2. The method according to claim 1, wherein said performing pose correction on the face region according to the point cloud data of the face region in the depth map comprises:

3. The method of claim 2, wherein the plurality of keypoints comprises: two eyeball points, a nose point and two mouth corner points;

acquiring depth values of all pixels in a preset area around the nose point;

4. A method according to claim 3, wherein after determining the final depth value of the nose tip point, prior to performing pose correction on the point cloud data of the face region to be processed using the pose transformation matrix, further comprising:

5. The method of claim 1, wherein the point cloud data of the face region is obtained using the following formula:

z＝(double)I(i，j)/s

x＝(j-cx)*z/fx

y＝(i-cy)*z/fy

wherein I represents a frame of depth image; i (I, j) refers to the depth value of the (I, j) position in the image matrix; double is used for data format conversion; fx, fy is the focal length of the camera that acquired the depth image; cx, cy are the image principal point coordinates; s is a tilt parameter; x, y, z are the point cloud coordinates after conversion.

6. The method of claim 1, wherein the face recognition model is a four-layer convolutional neural network.

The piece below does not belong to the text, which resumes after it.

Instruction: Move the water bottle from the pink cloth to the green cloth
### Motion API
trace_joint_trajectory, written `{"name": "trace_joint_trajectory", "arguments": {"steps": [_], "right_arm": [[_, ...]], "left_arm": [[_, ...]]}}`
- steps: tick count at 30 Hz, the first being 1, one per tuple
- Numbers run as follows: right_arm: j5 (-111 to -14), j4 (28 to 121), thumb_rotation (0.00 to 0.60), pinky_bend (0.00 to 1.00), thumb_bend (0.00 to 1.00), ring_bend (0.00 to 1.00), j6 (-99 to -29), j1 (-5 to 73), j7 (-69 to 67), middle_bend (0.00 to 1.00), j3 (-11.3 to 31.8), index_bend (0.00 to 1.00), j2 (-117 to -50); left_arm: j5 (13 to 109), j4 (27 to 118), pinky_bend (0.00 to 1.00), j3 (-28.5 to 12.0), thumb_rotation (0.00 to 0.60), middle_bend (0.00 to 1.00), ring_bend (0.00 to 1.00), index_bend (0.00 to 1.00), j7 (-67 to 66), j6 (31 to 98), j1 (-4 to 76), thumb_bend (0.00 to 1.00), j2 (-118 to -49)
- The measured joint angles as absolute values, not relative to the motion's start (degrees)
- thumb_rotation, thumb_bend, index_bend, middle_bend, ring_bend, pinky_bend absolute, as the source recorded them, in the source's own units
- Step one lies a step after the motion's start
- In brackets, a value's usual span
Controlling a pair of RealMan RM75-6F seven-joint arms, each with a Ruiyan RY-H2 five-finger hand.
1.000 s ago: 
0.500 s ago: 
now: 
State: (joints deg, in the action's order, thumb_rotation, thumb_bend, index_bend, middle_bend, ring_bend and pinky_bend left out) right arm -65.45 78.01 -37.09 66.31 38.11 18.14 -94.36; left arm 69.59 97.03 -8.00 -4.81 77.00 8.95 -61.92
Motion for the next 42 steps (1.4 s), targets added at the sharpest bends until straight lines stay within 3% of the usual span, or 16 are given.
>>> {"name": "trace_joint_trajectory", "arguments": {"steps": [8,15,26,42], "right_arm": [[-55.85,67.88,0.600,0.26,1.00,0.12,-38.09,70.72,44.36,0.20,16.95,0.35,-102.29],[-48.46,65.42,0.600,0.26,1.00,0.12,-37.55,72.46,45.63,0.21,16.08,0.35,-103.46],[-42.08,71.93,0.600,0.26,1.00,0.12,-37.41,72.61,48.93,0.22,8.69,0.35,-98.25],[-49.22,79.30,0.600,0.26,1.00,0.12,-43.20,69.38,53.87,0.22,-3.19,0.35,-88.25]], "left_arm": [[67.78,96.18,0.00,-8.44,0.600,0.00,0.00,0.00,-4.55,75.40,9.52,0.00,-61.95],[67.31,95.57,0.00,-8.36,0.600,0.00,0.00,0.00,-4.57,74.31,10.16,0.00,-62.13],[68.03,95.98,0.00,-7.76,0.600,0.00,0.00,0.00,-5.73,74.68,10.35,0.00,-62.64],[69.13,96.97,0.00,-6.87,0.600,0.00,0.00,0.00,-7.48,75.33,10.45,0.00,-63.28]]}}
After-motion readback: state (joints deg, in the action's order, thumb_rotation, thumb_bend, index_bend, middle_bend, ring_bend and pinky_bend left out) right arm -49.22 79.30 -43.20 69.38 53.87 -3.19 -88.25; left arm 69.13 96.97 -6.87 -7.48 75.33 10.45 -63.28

7. A face recognition device, comprising:

the acquisition module is used for acquiring the depth image;

the recognition module is used for inputting the planar three-channel image into a pre-trained face recognition model to obtain a face recognition result; the face recognition model is obtained through training of a sample data set marked with a recognition tag; the sample data set comprises first sample data of a face region in a depth image acquired by an image acquisition device and second sample data of an enhanced face region obtained based on the depth image acquired by the image acquisition device, and each sample data is a planar three-channel image;

The second type of sample data is obtained by the following method:

8. An electronic device comprising a memory and a processor;

the memory is used for storing programs;

the processor is configured to execute the program to implement the steps of the face recognition method according to any one of claims 1-6.

9. A computer readable storage medium, on which a computer program is stored, characterized in that the computer program, when being executed by a processor, implements the steps of the face recognition method according to any one of claims 1-6.